Source data =>
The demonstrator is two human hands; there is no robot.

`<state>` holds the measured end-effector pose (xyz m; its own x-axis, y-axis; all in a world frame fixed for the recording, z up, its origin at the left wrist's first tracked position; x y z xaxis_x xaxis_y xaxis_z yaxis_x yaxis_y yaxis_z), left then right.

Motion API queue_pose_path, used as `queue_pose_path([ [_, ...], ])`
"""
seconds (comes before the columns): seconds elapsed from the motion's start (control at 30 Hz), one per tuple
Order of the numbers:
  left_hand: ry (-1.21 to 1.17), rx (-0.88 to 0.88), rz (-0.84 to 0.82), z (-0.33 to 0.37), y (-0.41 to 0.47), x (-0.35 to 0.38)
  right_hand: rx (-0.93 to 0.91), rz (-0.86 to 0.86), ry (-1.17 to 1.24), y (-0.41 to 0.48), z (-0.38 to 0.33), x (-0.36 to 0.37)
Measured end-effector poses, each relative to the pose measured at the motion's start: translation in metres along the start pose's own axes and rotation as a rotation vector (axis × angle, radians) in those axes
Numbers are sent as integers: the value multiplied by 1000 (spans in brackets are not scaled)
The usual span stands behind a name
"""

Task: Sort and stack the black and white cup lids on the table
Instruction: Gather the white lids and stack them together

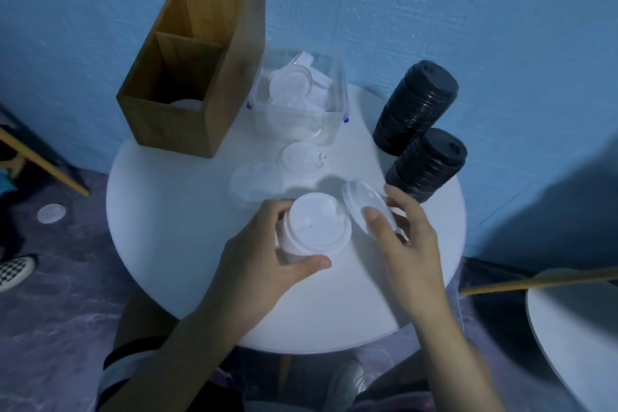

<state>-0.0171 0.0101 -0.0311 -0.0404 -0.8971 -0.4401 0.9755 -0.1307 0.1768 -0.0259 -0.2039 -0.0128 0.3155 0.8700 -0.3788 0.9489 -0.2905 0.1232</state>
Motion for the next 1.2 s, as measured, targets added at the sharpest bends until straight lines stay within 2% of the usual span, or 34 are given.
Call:
queue_pose_path([
  [0.2, 36, 56, -17, 1, 2, 1, 19, 4, -29, 4, -2, -8],
  [0.3, 36, 75, -37, 2, 3, 1, -3, -47, -61, -2, -13, 1],
  [0.47, -33, 59, -57, -4, 3, 2, -145, -134, -230, -12, -28, 25],
  [0.63, -91, 58, -86, -10, 6, 2, -121, -192, -310, -10, -30, 31],
  [0.87, -80, 79, -61, -10, 6, 3, -201, -292, -385, -9, -25, 23],
  [0.97, -76, 70, -53, -15, 6, 3, -210, -352, -369, -8, -21, 21],
  [1.2, -89, 84, -73, -19, 8, 2, -119, -366, -178, -5, -13, 23],
])
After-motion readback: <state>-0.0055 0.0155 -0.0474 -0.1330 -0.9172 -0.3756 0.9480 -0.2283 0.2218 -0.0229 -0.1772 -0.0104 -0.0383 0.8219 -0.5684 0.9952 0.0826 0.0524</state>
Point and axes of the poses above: each hand's wrist, its own y-axis towards the middle knuckle, its own x-axis out of the palm, z = x × y, the point moved 1 cm from there along y, towards the middle knuckle, and after that the axes turned 9 degrees about -y, right-handed, at the moved point
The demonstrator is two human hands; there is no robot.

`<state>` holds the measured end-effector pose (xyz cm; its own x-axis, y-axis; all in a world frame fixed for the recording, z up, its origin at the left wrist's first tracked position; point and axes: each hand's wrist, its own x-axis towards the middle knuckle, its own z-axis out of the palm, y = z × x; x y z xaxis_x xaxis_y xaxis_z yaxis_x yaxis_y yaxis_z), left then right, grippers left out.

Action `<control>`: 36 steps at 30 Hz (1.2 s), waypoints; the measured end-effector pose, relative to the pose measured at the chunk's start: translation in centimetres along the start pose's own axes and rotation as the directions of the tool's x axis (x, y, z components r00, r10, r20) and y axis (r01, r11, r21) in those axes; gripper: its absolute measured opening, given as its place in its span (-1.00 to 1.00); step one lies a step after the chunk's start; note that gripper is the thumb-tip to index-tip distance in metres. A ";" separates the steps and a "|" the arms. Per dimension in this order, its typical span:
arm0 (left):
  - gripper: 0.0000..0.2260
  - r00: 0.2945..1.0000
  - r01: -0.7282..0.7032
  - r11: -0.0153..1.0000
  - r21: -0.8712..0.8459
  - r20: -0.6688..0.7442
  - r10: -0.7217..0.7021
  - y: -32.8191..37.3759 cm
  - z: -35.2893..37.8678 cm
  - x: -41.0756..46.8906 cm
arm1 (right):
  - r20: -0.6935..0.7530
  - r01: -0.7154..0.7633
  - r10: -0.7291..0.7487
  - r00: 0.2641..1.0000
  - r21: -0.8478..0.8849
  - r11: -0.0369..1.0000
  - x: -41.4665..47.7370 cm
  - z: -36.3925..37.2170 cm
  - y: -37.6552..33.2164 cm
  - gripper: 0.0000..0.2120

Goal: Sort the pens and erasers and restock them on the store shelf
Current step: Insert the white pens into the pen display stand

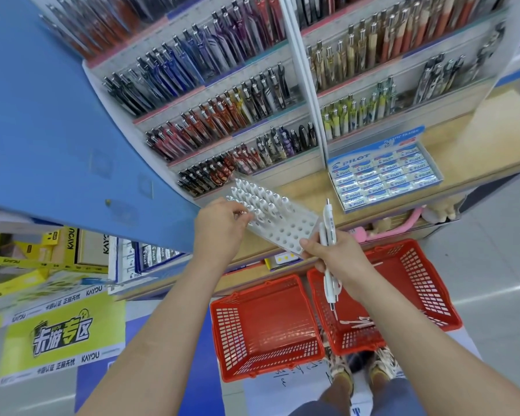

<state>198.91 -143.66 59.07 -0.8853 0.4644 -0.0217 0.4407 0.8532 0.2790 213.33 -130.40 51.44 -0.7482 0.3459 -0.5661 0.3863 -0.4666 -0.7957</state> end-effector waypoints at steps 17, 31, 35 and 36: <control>-0.87 0.993 0.083 0.991 -0.106 0.096 -0.073 3.3 -2.2 -2.9 | -0.030 -0.060 0.089 0.996 0.518 0.853 -1.2 -0.7 -2.0 -0.84; -0.89 0.962 0.272 0.576 -0.771 0.226 -0.153 4.2 -3.6 -7.3 | 0.004 0.001 -0.004 1.000 0.528 0.849 -3.5 1.3 -4.3 -0.80; -0.90 0.984 0.164 0.634 -0.756 0.076 -0.164 3.4 -5.1 -6.6 | 0.020 -0.020 0.011 1.000 0.493 0.870 -3.6 2.3 -4.2 -0.86; -0.89 0.983 0.140 0.641 -0.754 0.030 -0.178 3.1 -5.6 -6.2 | 0.016 -0.031 0.027 1.000 0.505 0.862 -3.4 2.3 -4.1 -0.88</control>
<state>204.95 -145.27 65.43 -0.9449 0.3117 -0.1004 0.0472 0.4331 0.9001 213.03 -131.57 57.09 -0.7457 0.3204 -0.5843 0.0840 -0.8246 -0.5594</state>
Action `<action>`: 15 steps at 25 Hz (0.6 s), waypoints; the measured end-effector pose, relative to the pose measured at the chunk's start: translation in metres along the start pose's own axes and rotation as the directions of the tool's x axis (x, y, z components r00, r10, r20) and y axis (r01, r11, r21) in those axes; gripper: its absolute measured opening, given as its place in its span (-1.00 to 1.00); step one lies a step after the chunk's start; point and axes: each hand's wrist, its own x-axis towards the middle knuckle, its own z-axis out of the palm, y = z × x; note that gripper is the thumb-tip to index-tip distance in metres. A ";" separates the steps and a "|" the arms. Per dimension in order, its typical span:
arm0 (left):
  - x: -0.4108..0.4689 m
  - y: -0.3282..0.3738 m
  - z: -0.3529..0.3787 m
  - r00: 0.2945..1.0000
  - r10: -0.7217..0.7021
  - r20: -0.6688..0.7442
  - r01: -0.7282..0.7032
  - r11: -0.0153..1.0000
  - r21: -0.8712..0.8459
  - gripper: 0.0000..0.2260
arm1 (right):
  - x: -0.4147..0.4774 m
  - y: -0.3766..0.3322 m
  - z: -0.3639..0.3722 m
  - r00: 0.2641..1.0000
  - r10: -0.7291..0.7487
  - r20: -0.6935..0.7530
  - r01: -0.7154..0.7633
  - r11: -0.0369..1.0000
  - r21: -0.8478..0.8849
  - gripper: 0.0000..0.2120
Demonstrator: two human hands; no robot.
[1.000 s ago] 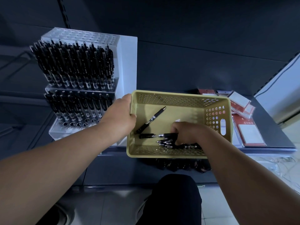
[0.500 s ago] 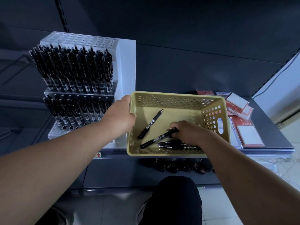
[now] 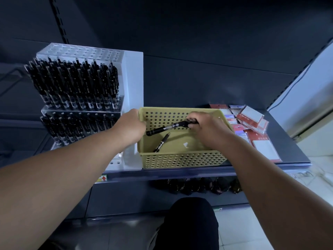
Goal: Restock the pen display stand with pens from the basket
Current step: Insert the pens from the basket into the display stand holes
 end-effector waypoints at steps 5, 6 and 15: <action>-0.035 0.018 -0.013 0.974 0.219 -0.064 -0.210 0.969 0.128 -0.61 | -0.003 -0.024 -0.011 0.992 -0.097 -0.086 0.095 0.995 -0.028 -0.90; -0.042 0.021 -0.015 0.962 0.271 -0.034 -0.261 0.947 0.189 -0.59 | -0.004 -0.030 -0.012 0.989 -0.121 -0.090 0.117 0.992 -0.051 -0.91; -0.071 -0.011 -0.046 0.959 0.274 -0.065 -0.256 0.945 0.204 -0.76 | -0.016 -0.089 -0.006 0.989 0.030 -0.148 0.013 0.960 0.281 -0.82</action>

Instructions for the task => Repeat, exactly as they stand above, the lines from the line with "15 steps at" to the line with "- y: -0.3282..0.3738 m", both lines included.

Your solution =>
Action `<action>`: 15 steps at 25 Hz (0.6 s), waypoints; the measured end-effector pose, relative to the pose measured at the chunk's start: translation in metres along the start pose's own axes and rotation as the directions of the tool's x axis (x, y, z components r00, r10, r20) and y axis (r01, r11, r21) in those axes; gripper: its absolute measured opening, given as its place in its span (-1.00 to 1.00); step one lies a step after the chunk's start; point and axes: each hand's wrist, its own x-axis towards the middle knuckle, its own z-axis out of the palm, y = z × x; note that gripper is the thumb-tip to index-tip distance in metres. A ";" separates the steps and a "|" the arms. Per dimension in order, its typical span:
arm0 (left):
  - x: -0.4108..0.4689 m
  - y: -0.3282..0.3738 m

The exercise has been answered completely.